U.S. State Department adviser thinks Middle Eastern oil producers will boost supply
(Bloomberg) — A U.S. energy envoy said he is confident Persian Gulf producers will increase oil output after President Joe Biden’s visit to Saudi Arabia, where he met with regional leaders.
“Based on what we heard on the trip, I’m pretty confident that we’ll see a few more steps in the coming weeks,” Amos Hochstein, the State Department’s senior adviser for energy security, said on CBS’s “Face the Nation” on Sunday.
Hochstein, who was part of Biden’s delegation on the visit, also cited Gulf oil producers Kuwait and the United Arab Emirates.
“It’s not just about Saudi,” he said. “There is additional spare capacity. There is room for increased production.”
Biden, weighed down by the hottest U.S. inflation in four decades including high gasoline prices, said during his Saudi visit that he expects further oil supply increases. Saudi officials stressed any decision to pump more would be made within OPEC+, which holds its next decision-making meeting on Aug. 3.
The US average national retail price of gasoline soared to a record $5 per gallon for the first time in June before retreating over concern that the US economy is slowing. It was $4.53 per gallon on Sunday, according to the AAA auto club.
Prices at the pump should decline further, White House economic adviser Jared Bernstein said Sunday on CNN’s “State of the Union.”
“I think it’s very likely that gas prices continue to track down, say, for the rest of the month,” Bernstein said. “I say that because not just the oil price is down 20%, but wholesale prices are down as well.”
Oil closed Friday below $100 a barrel for the first time since early April amid escalating recession concerns.

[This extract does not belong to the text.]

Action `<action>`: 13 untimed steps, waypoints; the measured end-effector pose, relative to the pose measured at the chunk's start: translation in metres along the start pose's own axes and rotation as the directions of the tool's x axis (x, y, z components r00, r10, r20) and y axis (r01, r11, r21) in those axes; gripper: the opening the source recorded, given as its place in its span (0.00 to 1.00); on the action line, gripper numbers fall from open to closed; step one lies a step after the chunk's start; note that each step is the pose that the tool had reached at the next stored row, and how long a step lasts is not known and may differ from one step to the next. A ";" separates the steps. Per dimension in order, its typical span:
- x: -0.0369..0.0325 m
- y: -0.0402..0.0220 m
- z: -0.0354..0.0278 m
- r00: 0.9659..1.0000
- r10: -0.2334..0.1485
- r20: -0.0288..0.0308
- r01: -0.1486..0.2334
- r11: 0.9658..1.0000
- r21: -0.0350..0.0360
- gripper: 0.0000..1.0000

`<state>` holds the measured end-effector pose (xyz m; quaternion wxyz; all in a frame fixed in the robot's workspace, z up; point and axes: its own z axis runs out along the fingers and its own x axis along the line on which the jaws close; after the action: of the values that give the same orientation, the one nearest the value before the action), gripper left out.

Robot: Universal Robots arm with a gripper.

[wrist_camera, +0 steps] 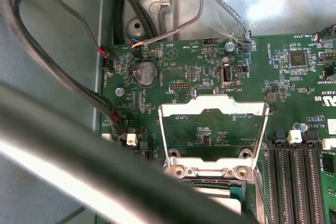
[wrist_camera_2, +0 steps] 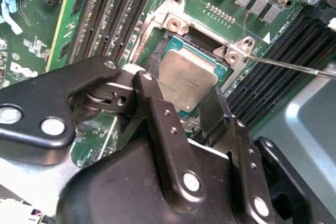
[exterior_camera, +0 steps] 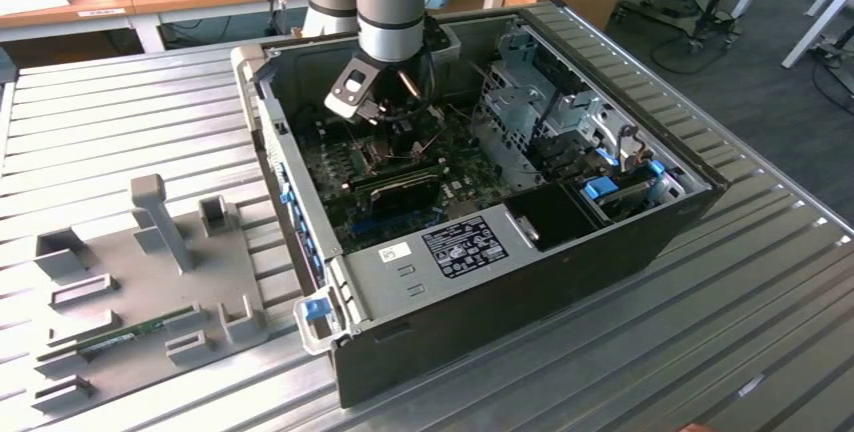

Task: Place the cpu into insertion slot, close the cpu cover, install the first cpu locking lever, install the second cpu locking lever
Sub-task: 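Place the cpu into insertion slot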

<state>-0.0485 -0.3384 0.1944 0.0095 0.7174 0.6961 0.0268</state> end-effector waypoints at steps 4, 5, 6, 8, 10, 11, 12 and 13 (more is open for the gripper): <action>0.0001 0.0000 0.0001 1.000 0.000 0.000 0.000 1.000 0.000 0.54; 0.0001 0.0000 0.0001 1.000 0.001 0.000 -0.001 1.000 0.000 0.54; 0.0001 0.0000 0.0001 1.000 0.001 0.000 -0.001 1.000 0.000 0.54; 0.0001 0.0001 0.0001 1.000 0.001 0.000 -0.001 1.000 0.000 0.54; 0.0002 0.0002 -0.0005 1.000 0.001 0.000 -0.001 1.000 -0.001 0.54; 0.0002 0.0002 -0.0011 1.000 0.001 0.001 -0.001 1.000 -0.001 0.54; 0.0002 0.0002 -0.0016 1.000 0.001 0.001 -0.001 1.000 -0.001 0.54; 0.0002 0.0002 -0.0017 1.000 0.001 0.001 -0.001 1.000 -0.001 0.54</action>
<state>-0.0484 -0.3382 0.1962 0.0099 0.7177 0.6958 0.0267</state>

“We saw Saudi Arabia say that it would increase its capacity for all production, and I’d refer you to them for more information there,” he said.
Big Oil Swipe
For Americans dealing with rising prices that have been especially acute in both food and energy, the cost of gas has come down but remains too high, Bernstein said.

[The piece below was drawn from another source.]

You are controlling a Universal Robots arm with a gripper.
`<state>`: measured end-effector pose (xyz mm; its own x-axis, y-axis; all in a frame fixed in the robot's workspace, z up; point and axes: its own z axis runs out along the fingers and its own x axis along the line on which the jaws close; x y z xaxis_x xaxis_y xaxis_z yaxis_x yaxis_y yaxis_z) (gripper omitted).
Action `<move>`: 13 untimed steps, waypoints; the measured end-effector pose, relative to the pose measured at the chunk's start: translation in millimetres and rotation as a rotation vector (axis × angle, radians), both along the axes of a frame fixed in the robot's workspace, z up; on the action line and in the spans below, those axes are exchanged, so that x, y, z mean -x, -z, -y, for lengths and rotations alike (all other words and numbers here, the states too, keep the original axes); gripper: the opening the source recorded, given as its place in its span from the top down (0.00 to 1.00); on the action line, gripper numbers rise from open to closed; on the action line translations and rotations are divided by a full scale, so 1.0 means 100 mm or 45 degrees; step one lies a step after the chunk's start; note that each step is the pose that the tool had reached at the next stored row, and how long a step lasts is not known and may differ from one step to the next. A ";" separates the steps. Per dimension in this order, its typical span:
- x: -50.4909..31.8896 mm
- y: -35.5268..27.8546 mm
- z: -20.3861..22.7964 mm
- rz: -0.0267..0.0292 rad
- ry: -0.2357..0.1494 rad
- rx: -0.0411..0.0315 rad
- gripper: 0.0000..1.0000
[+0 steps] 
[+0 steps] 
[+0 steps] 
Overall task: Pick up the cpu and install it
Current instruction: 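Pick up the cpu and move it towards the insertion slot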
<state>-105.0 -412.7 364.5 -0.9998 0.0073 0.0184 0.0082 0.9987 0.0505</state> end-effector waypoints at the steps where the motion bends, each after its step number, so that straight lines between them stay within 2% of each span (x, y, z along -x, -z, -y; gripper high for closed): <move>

“We are talking about a decline that is completely insufficient when it comes to really delivering the relief to family budgets that they need,” he said.
Inflation has become a political problem for Democrats and the Biden administration with midterm elections in November. While Russia’s war on Ukraine has roiled energy markets, Biden has also been vocal in his criticism of oil and gas companies’ soaring profits, accusing them of price gouging and profiteering.
“These are companies, that we helped them, to the tune of billions of dollars, during the pandemic downturn,” Bernstein said. “They ought to share some of the profitability with the American people right now.”